Imaging microphysiological systems: a review.

Abstract

Microphysiological systems (MPS), often referred to as "organ-on-chips," are microfluidic-based in vitro models that aim to recapitulate the dynamic chemical and mechanical microenvironment of living organs. MPS promise to bridge the gap between in vitro and in vivo models and ultimately improve the translation from preclinical animal studies to clinical trials. However, despite the explosion of interest in this area in recent years, and the obvious rewards for such models that could improve R&D efficiency and reduce drug attrition in the clinic, the pharmaceutical industry has been slow to fully adopt this technology.
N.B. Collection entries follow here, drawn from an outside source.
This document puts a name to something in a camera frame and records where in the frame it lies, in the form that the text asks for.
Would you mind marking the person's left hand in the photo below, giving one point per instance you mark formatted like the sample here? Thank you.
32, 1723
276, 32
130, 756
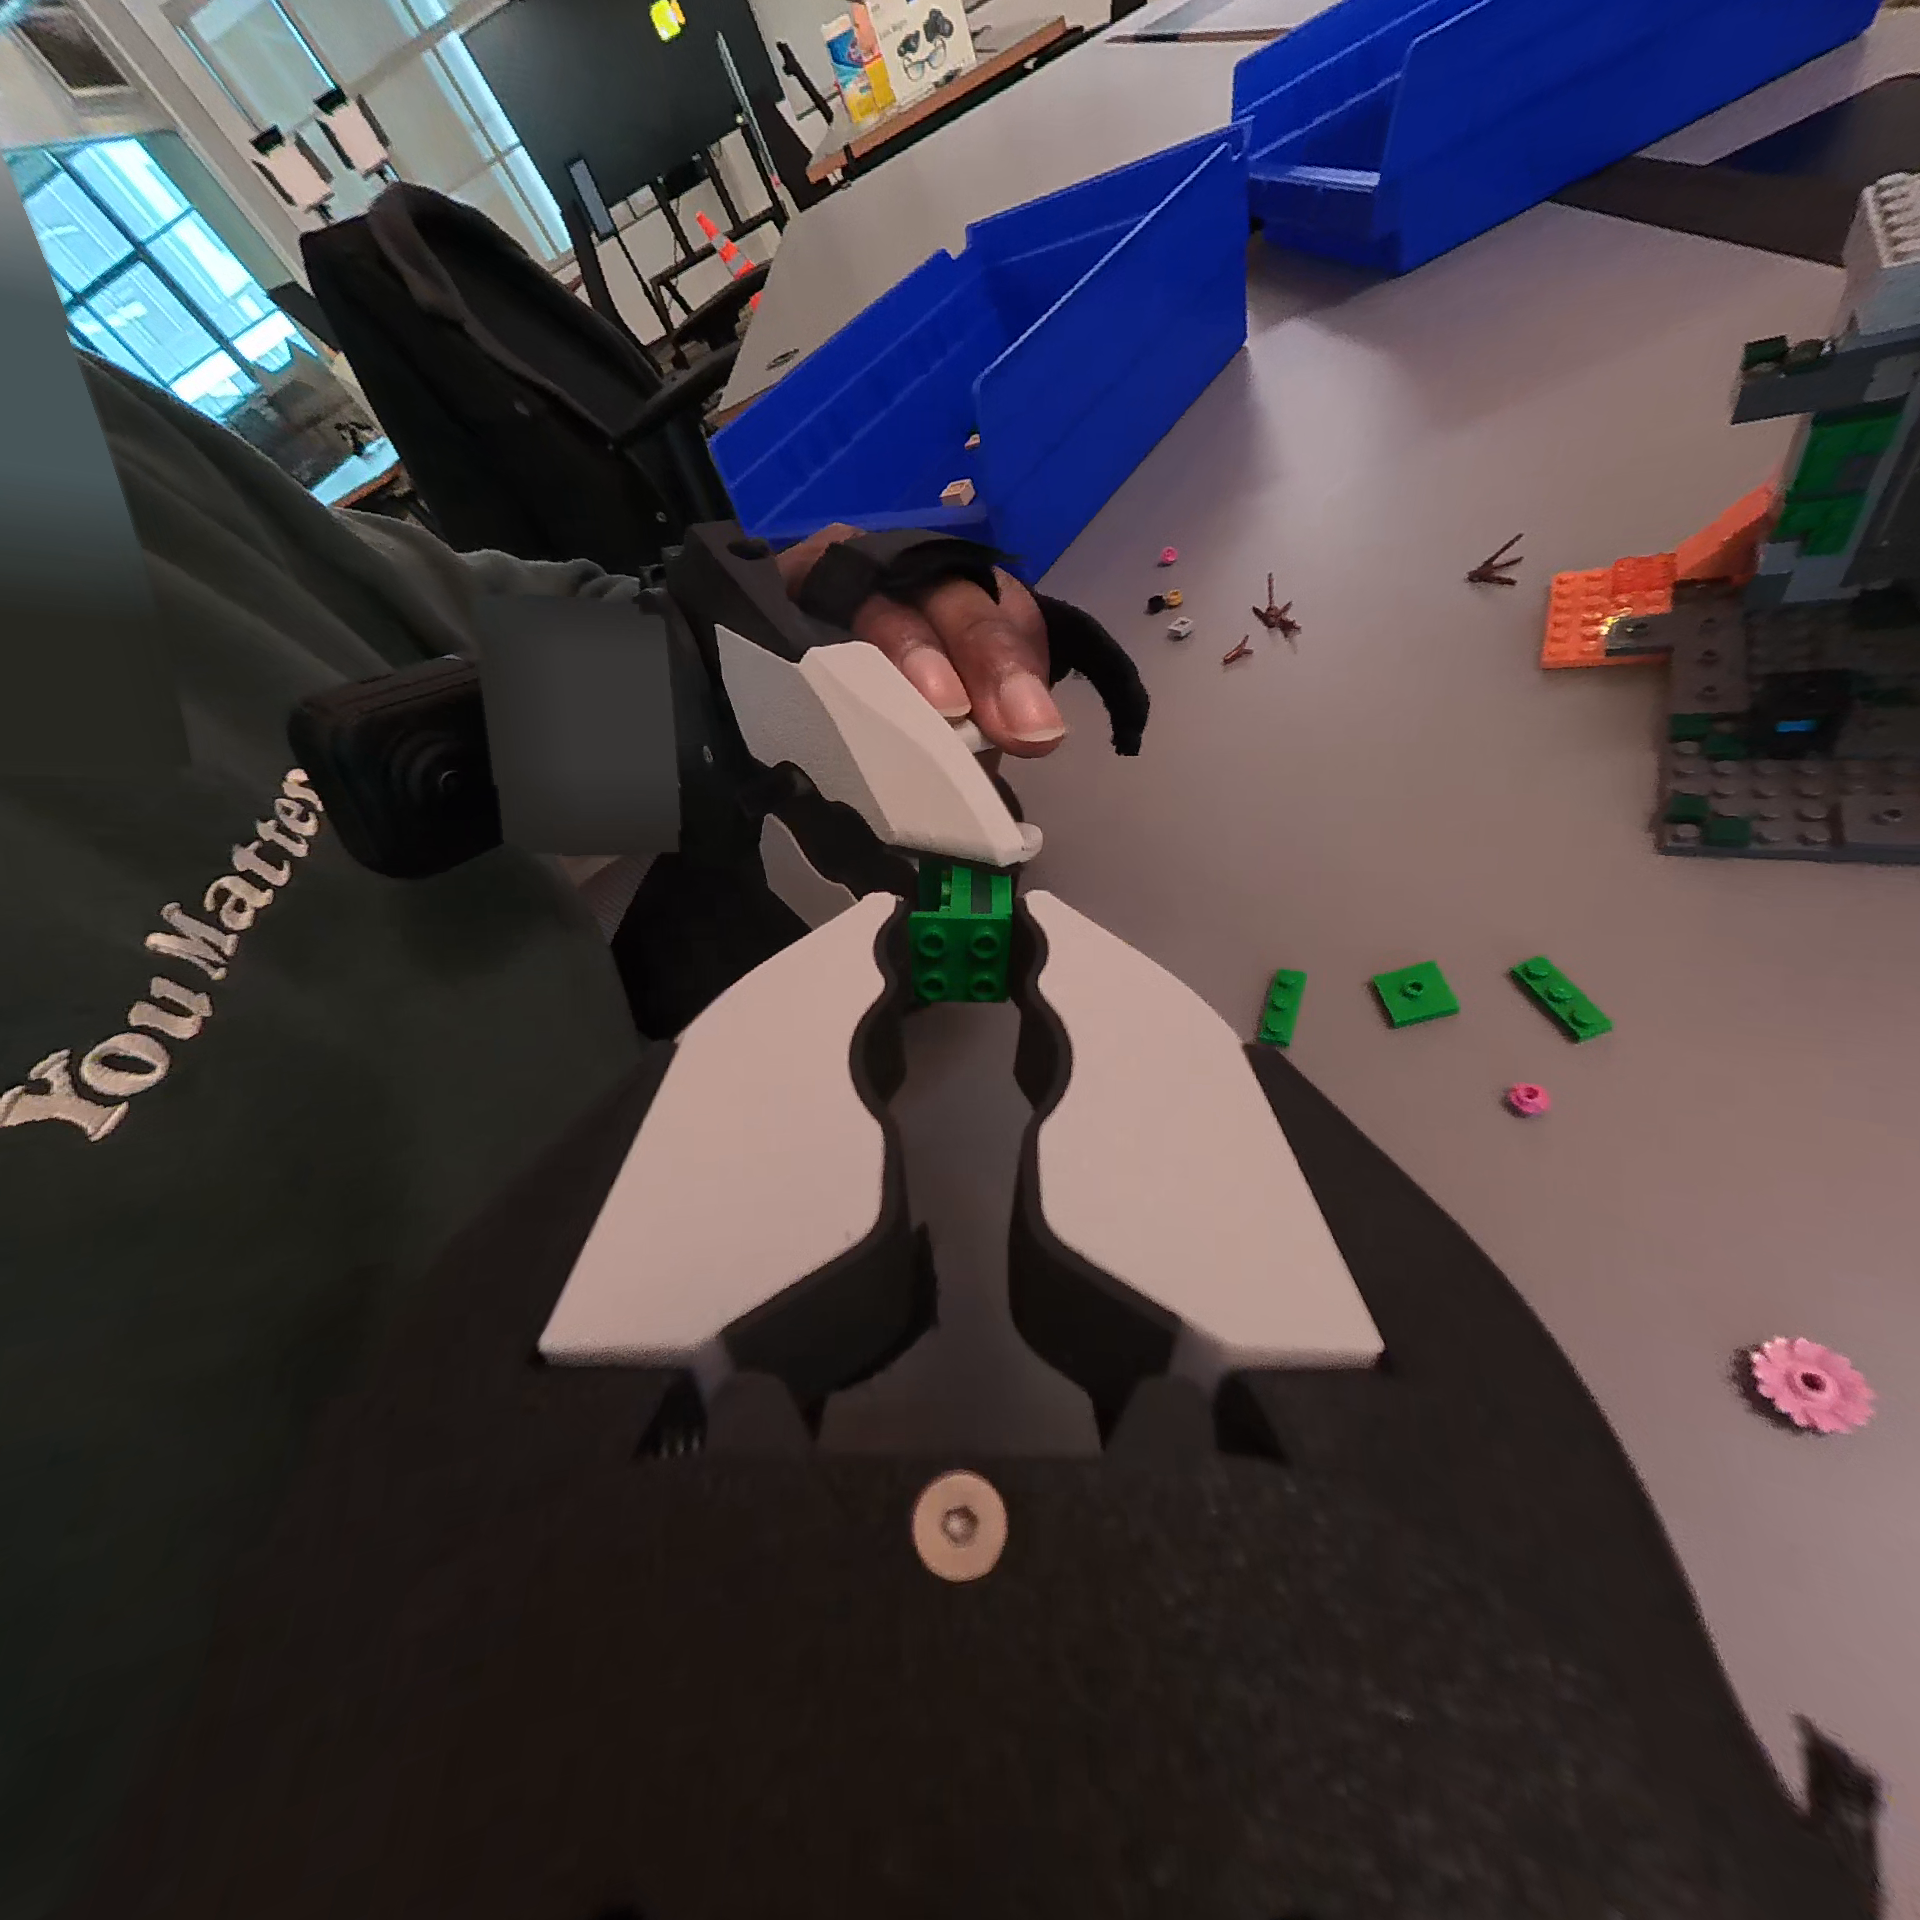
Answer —
1005, 674

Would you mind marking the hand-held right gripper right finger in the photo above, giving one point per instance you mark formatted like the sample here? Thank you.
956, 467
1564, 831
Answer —
1200, 1201

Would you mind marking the person's left forearm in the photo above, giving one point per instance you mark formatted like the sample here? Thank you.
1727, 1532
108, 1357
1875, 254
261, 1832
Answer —
525, 583

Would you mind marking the small pink round stud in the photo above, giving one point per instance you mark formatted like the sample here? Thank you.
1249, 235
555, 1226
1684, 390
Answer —
1527, 1101

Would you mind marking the green brick assembly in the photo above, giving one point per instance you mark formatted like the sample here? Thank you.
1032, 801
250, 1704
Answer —
961, 944

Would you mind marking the square green plate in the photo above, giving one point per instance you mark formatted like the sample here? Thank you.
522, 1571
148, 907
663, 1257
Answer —
1413, 995

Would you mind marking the black display screen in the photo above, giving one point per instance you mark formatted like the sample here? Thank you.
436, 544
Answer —
631, 74

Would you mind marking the small green plate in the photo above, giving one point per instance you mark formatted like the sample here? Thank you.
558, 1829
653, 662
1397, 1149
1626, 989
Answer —
1282, 1008

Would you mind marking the far office table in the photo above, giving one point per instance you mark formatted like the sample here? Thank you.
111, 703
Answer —
1034, 74

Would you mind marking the person's green sweatshirt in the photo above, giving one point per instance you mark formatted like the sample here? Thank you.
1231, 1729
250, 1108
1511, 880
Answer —
224, 630

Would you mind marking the white printed box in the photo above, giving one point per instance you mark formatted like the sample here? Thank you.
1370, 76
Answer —
930, 53

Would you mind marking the long green plate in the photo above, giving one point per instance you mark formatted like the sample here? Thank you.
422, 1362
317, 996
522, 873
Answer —
1561, 999

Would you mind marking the orange traffic cone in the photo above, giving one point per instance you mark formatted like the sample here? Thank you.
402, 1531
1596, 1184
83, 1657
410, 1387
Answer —
728, 248

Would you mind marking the black screen stand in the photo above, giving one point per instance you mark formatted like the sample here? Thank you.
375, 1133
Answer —
675, 224

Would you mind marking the toy brick building model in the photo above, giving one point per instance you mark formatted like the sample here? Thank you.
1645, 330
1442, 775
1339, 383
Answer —
1770, 750

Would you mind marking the pink flower piece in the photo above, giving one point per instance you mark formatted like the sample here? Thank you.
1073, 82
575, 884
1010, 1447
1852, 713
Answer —
1810, 1383

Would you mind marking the white device on stand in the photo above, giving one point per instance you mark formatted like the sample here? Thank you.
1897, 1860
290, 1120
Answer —
293, 169
357, 133

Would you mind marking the black office chair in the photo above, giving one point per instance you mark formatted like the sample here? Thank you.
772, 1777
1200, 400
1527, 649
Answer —
450, 345

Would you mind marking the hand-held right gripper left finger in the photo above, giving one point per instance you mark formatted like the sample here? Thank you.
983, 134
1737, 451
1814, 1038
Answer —
704, 1184

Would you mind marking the office window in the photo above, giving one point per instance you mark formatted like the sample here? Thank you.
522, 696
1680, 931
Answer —
151, 285

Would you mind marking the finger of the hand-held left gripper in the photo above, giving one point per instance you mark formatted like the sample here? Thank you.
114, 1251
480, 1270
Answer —
884, 764

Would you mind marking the blue storage bin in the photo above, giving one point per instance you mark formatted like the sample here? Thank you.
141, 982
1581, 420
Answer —
1111, 345
840, 434
1501, 165

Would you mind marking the colourful printed box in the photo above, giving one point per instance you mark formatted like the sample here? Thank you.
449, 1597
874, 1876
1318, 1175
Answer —
855, 68
The ability to extract robust, quantitative information from MPS at scale is a key requirement if these models are to impact drug discovery and the subsequent drug development process. Microscopy imaging remains a core technology that enables the capture of information at the single-cell level and with subcellular resolution. Furthermore, such imaging techniques can be automated, increasing throughput and enabling compound screening. In this review, we discuss a range of imaging techniques that have been applied to MPS of varying focus, such as organoids and organ-chip-type models. We outline the opportunities these technologies can bring in terms of understanding mechanistic biology, but also how they could be used in higher-throughput screens, widening the scope of their impact in drug discovery. We discuss the associated challenges of imaging these complex models and the steps required to enable full exploitation. Finally, we discuss the requirements for MPS, if they are to be applied at a scale necessary to support drug discovery projects.